Im «Manifest der Kommunistischen Partei» von Karl Marx und Friedrich Engels, Kapitel zwei, steht die berühmte Liste der «despotischen Eingriffe», die das Proletariat dazu benutzen sollte, um «der Bourgeoisie nach und nach alles Kapital zu entreissen». Die dritte Massregel ist die «Abschaffung des Erbrechts». Genau 167 Jahre später werden wir in der Schweiz nun zur Urne gerufen, um über einen Vorschlag abzustimmen, der zwar das Erbrecht nicht abschafft, jedoch eindeutig in diese Richtung geht. Es ist die Initiative der Evangelischen und der Linken für eine nationale Erbschaftssteuer.

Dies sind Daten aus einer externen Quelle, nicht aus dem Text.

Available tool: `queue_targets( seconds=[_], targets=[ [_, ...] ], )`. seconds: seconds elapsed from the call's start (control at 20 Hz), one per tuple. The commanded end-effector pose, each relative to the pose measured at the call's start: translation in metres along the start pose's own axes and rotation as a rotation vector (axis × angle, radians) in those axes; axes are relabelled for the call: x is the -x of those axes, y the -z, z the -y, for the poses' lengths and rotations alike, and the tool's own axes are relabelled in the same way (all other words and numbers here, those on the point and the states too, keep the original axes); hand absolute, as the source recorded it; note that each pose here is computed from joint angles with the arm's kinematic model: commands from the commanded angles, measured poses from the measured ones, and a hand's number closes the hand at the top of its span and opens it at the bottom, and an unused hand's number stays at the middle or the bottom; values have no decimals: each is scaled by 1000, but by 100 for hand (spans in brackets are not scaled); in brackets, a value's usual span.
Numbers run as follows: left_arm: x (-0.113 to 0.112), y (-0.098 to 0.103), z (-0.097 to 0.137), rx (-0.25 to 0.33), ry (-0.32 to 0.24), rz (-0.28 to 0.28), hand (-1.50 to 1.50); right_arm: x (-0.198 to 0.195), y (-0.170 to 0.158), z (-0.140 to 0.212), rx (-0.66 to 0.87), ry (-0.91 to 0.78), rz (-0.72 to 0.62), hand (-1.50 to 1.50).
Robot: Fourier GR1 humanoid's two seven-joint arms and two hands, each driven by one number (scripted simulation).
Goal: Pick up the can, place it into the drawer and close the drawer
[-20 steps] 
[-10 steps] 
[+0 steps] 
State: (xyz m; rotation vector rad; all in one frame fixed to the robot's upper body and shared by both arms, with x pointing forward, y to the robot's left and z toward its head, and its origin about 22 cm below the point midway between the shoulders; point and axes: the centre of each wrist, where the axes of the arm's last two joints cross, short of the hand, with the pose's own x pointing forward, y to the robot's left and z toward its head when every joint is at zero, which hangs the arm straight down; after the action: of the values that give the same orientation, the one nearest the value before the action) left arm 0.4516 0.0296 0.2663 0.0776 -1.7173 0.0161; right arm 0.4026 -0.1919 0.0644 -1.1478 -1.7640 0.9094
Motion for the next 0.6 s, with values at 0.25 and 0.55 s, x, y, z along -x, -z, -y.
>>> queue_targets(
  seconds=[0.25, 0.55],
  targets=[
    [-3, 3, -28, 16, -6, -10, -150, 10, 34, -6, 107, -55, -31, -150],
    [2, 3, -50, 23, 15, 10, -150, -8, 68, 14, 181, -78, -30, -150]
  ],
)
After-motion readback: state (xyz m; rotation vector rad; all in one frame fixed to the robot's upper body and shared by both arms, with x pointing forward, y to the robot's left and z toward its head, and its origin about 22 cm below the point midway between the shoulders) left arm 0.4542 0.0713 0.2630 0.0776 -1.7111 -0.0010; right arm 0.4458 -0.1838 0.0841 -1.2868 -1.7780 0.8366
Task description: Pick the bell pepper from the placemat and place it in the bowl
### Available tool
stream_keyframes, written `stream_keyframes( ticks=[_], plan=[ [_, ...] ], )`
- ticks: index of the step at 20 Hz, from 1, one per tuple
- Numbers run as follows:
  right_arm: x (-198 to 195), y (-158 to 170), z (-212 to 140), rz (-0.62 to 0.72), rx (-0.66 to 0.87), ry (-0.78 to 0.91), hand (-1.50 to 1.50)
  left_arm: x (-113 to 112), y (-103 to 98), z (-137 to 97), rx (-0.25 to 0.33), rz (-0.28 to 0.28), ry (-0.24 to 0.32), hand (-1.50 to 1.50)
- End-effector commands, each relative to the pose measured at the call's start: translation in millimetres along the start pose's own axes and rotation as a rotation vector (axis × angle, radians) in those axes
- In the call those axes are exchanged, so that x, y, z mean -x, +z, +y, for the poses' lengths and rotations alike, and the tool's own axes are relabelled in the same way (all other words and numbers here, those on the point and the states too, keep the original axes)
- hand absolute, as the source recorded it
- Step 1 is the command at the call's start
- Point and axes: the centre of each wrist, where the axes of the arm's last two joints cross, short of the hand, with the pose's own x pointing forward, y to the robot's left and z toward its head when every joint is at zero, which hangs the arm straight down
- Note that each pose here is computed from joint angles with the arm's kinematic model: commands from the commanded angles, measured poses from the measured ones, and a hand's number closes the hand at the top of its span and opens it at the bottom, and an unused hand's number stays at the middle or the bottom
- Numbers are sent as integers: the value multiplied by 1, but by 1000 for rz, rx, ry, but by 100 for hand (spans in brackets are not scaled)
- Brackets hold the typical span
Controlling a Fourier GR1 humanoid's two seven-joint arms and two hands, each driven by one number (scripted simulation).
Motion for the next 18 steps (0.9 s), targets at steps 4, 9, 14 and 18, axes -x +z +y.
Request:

Das Tessin blickt mit grossem Misstrauen und mit nicht wenigen Befürchtungen auf die Abstimmung vom 14. Juni. Warum? Weil die Verteidigung des Eigentums, also des von der Verfassung garantierten Rechts auf Privateigentum, einen Wert darstellt, der den Tessinern sehr am Herzen liegt, ganz besonders das Grundeigentum. Jeder Bürger soll das Recht haben, sein Eigentum den Verwandten so intakt und so frei wie möglich zu übergeben. Umso mehr, als das Einkommen und das Vermögen jährlich besteuert werden. Die Erbschafts- und Schenkungssteuer ist allerdings bereits als solche ein Angriff auf das Eigentumsrecht. Deshalb hat das Tessin in den Jahren der Modernisierung des kantonalen Steuersystems einige Reformen eingeleitet, die alle darauf abzielten, die Erbschafts- und Schenkungssteuer zu senken und einzuschränken. 1995 hat der Kanton die Besteuerung von Erbschaften und Schenkungen für Ehepartner abgeschafft und die Befreiung 2000 auch auf direkte Vor- und Nachfahren ausgeweitet. Das Volk hat diese Schritte klar befürwortet.
Mit der bevorstehenden Abstimmung riskieren wir, diese Reformen und Fortschritte wegzufegen. Anstatt den Kantonen die Freiheit zu lassen, ihre Erbschafts- und Schenkungssteuern weiter zu senken, will die Initiative den Rückwärtsgang einschalten und die Steuersouveränität der Kantone abschaffen. Das ist eine wahrhaftig despotische Massregel. Anstatt die anderen engen Verwandten wie etwa Geschwister von dieser Steuer zu befreien, wollen die Initianten der Erbschaftssteuer nicht nur diesen Schritt verhindern, sondern sogar noch die Kinder, die von ihren Eltern eine Erbschaft oder Schenkung erhalten (bereits Geschenke ab 20 000 Franken) mit dieser Steuer belasten. Die Stimme der Kantone, also die Standesstimme, ist daher besonders wichtig. Das Tessin wird aller Voraussicht nach seinen Beitrag leisten, um das Recht auf Eigentum zu retten und den Steuerföderalismus gegen den Steuerdespotismus zu verteidigen.